=== WHAT YOU NEED TO DO ===
Repeat everything in the listing below. Keep each line exact.

+ + + + +

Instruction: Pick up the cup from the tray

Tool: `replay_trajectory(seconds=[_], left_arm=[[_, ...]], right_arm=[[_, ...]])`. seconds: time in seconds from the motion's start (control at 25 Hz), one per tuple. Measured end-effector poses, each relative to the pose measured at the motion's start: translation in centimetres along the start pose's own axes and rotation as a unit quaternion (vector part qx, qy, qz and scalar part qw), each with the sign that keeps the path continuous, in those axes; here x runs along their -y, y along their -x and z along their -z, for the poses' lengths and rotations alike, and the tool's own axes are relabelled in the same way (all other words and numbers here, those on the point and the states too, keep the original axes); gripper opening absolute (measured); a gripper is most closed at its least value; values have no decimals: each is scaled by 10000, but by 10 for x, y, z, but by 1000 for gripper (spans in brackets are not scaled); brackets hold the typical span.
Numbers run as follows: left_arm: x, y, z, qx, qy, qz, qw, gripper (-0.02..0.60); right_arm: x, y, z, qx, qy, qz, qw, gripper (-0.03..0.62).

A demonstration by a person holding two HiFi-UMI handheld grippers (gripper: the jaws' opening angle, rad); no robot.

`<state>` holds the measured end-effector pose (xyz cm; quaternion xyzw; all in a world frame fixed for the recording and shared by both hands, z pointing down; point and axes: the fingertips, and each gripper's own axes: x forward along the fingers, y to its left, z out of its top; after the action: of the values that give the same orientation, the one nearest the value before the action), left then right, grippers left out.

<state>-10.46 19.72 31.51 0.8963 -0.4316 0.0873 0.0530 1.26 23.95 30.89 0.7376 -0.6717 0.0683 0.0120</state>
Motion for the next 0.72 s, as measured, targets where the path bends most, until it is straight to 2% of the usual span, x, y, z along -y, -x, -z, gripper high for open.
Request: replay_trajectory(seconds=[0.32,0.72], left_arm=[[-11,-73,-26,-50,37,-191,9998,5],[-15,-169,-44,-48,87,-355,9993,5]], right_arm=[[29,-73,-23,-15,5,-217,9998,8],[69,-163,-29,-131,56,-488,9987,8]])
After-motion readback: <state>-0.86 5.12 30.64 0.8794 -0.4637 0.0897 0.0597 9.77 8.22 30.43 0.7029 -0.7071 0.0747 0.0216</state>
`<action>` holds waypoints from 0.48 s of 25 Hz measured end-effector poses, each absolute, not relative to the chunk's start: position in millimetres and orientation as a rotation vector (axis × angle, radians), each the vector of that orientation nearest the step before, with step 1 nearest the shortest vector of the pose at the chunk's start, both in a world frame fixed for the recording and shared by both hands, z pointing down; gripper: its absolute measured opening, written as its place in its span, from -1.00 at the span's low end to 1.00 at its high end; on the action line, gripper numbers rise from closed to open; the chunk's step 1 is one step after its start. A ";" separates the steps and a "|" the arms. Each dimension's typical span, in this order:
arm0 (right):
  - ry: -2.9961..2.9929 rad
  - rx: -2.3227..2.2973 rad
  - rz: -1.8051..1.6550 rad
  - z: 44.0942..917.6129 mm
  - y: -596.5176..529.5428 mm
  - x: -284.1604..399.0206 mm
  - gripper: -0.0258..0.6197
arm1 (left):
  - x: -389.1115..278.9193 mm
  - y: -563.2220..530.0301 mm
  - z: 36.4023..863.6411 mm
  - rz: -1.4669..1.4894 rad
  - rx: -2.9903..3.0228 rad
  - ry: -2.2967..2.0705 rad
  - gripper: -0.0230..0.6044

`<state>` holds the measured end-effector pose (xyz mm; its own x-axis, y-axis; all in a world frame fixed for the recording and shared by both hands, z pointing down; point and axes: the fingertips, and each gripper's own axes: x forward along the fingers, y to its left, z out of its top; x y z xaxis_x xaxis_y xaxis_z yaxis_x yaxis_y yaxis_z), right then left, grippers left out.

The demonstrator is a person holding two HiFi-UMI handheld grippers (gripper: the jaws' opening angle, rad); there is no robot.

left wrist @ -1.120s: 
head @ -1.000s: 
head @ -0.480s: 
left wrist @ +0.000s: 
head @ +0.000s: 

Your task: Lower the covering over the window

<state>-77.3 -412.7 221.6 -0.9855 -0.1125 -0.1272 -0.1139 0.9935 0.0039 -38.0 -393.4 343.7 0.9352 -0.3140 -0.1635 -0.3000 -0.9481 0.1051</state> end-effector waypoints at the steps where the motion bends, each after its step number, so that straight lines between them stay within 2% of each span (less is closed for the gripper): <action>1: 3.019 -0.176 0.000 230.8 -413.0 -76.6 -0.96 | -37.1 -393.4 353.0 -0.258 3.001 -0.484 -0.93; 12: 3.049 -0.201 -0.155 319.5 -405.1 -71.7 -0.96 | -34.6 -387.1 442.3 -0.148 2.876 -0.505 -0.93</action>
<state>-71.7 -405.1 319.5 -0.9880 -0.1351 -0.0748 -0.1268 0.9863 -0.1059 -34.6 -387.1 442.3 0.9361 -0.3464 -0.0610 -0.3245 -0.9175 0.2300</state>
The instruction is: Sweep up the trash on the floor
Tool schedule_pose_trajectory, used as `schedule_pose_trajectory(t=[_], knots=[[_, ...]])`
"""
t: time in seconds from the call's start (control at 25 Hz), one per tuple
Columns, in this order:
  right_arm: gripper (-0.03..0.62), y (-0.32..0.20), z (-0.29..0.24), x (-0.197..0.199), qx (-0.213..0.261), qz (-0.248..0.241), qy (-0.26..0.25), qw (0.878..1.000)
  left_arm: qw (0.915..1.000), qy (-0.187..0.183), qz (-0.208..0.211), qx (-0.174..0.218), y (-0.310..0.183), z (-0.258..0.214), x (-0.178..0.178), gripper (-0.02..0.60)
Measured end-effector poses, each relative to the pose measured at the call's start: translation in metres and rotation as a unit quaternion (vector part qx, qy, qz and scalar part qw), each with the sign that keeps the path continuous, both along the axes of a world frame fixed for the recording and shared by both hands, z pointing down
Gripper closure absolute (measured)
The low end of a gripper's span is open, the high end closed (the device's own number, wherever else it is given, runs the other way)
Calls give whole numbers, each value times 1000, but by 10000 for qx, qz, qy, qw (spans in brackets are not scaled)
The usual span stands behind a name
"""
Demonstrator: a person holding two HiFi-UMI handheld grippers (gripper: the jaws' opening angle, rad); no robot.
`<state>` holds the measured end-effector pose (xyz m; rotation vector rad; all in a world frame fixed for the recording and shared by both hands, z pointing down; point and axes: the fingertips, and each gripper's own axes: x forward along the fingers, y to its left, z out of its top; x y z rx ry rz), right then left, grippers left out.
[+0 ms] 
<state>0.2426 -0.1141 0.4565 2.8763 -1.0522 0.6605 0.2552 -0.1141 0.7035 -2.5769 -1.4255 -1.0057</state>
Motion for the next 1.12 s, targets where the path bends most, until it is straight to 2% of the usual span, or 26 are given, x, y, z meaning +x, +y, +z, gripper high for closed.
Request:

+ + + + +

=== SOLVED EXERCISE ===
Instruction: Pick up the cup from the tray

Tool: `replay_trajectory(seconds=[_], left_arm=[[_, ...]], right_arm=[[_, ...]])`. seconds: time in seconds from the motion's start (control at 25 Hz), one per tuple. Measured end-effector poses, each relative to the pose measured at the motion's start: translation in centimetres along the start pose's own axes and rotation as a unit quaternion (vector part qx, qy, qz and scalar part qw), each with the sign that keeps the path continuous, in those axes; here x runs along their -y, y along their -x and z along their -z, for the poses' lengths and rotations alike, and the tool's own axes are relabelled in the same way (all other words and numbers here, those on the point and the states too, keep the original axes); gripper opening absolute (measured); a gripper is most closed at its least value; values have no decimals: each is scaled by 10000, but by 10 for x, y, z, but by 1000 for gripper (spans in brackets are not scaled); brackets hold the typical span.
Numbers run as follows: left_arm: x, y, z, qx, qy, qz, qw, gripper (-0.02..0.60); right_arm: x, y, z, qx, qy, qz, qw, gripper (-0.03..0.62).

A demonstration by a person holding two HiFi-UMI handheld grippers (gripper: the jaws' opening angle, rad); no robot.

`<state>` holds the measured end-effector pose (xyz cm; quaternion xyzw; all in a world frame fixed for the recording and shared by both hands, z pointing down; point and axes: the fingertips, and each gripper's own axes: x forward along the fingers, y to its left, z out of its top; after the action: of the values that give the same orientation, the one nearest the value before the action), left then right, grippers left out.

<state>-10.46 19.72 31.51 0.8963 -0.4316 0.0873 0.0530 1.26 23.95 30.89 0.7376 -0.6717 0.0683 0.0120</state>
Motion for the next 0.72 s, as measured, targets where the path bends most, until it is straight to 2% of the usual span, x, y, z along -y, -x, -z, gripper high for open.
Request: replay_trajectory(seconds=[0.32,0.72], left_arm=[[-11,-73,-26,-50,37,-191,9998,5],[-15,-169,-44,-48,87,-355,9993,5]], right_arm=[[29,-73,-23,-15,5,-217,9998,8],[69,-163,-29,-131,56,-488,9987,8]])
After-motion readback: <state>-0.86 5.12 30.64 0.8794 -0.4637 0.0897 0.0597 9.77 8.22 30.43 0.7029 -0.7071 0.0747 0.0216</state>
`<action>` holds waypoints from 0.48 s of 25 Hz measured end-effector poses, each absolute, not relative to the chunk's start: position in millimetres and orientation as a rotation vector (axis × angle, radians), each the vector of that orientation nearest the step before, with step 1 nearest the shortest vector of the pose at the chunk's start, both in a world frame fixed for the recording and shared by both hands, z pointing down; gripper: its absolute measured opening, written as its place in its span, from -1.00 at the span's low end to 1.00 at its high end; on the action line, gripper numbers rise from closed to open; the chunk's step 1 is one step after its start. A ";" separates the steps and a "|" the arms. Each dimension's typical span, in this order:
arm0 (right):
  - ry: -2.9961..2.9929 rad
  - rx: -2.3227..2.2973 rad
  - rz: -1.8051..1.6550 rad
  - z: 44.0942..917.6129 mm
  - y: -596.5176..529.5428 mm
  - x: -284.1604..399.0206 mm
  - gripper: -0.0258..0.6197
arm1 (left):
  - x: -389.1115..278.9193 mm
  - y: -563.2220..530.0301 mm
  - z: 36.4023..863.6411 mm
  - rz: -1.4669..1.4894 rad
  - rx: -2.9903..3.0228 rad
  - ry: -2.2967..2.0705 rad
  - gripper: -0.0230..0.6044

`<state>` holds the measured end-effector pose (xyz mm; its own x-axis, y-axis; all in a world frame fixed for the recording and shared by both hands, z pointing down; point and axes: the fingertips, and each gripper's own axes: x forward along the fingers, y to its left, z out of its top; x y z xaxis_x xaxis_y xaxis_z yaxis_x yaxis_y yaxis_z), right then left, grippers left out.

The demonstrator is a person holding two HiFi-UMI handheld grippers (gripper: the jaws' opening angle, rad); there is no robot.

left wrist @ -1.120s: 
head @ -1.000s: 
head @ -0.480s: 
left wrist @ +0.000s: 
head @ +0.000s: 

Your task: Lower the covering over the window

<state>-77.3 -412.7 221.6 -0.9855 -0.1125 -0.1272 -0.1139 0.9935 0.0039 -38.0 -393.4 343.7 0.9352 -0.3140 -0.1635 -0.3000 -0.9481 0.1051</state> end-effector waypoints at the steps where the motion bends, each after its step number, so that straight lines between them stay within 2% of each span (less is closed for the gripper): <action>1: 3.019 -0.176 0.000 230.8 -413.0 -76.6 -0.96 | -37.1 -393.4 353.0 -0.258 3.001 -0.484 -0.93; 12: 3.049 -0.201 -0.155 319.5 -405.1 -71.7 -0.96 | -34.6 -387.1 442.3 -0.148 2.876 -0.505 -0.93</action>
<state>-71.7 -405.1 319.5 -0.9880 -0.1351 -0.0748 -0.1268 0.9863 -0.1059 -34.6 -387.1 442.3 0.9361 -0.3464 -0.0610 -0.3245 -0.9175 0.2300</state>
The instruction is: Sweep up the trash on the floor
Tool schedule_pose_trajectory, used as `schedule_pose_trajectory(t=[_], knots=[[_, ...]])`
"""
t: time in seconds from the call's start (control at 25 Hz), one per tuple
Columns, in this order:
  right_arm: gripper (-0.03..0.62), y (-0.32..0.20), z (-0.29..0.24), x (-0.197..0.199), qx (-0.213..0.261), qz (-0.248..0.241), qy (-0.26..0.25), qw (0.878..1.000)
  left_arm: qw (0.915..1.000), qy (-0.187..0.183), qz (-0.208..0.211), qx (-0.174..0.218), y (-0.310..0.183), z (-0.258..0.214), x (-0.178..0.178), gripper (-0.02..0.60)
Measured end-effector poses, each relative to the pose measured at the call's start: translation in metres and rotation as a unit quaternion (vector part qx, qy, qz and scalar part qw), each with the sign that keeps the path continuous, both along the axes of a world frame fixed for the recording and shared by both hands, z pointing down
Gripper closure absolute (measured)
The low end of a gripper's span is open, the high end closed (the device's own number, wherever else it is given, runs the other way)
Calls give whole numbers, each value times 1000, but by 10000 for qx, qz, qy, qw (spans in brackets are not scaled)
The usual span stands behind a name
"""
Demonstrator: a person holding two HiFi-UMI handheld grippers (gripper: the jaws' opening angle, rad); no robot.
`<state>` holds the measured end-effector pose (xyz m; rotation vector rad; all in a world frame fixed for the recording and shared by both hands, z pointing down; point and axes: the fingertips, and each gripper's own axes: x forward along the fingers, y to its left, z out of its top; x y z rx ry rz), right then left, grippers left out.
[+0 ms] 
<state>0.2426 -0.1141 0.4565 2.8763 -1.0522 0.6605 0.2552 -0.1141 0.7035 -2.5769 -1.4255 -1.0057</state>
Motion for the next 1.12 s, targets where the path bends most, until it is straight to 2% of the usual span, or 26 are given, x, y, z meaning +x, +y, +z, gripper high for closed.
Request:

What the answer needed to say has been said.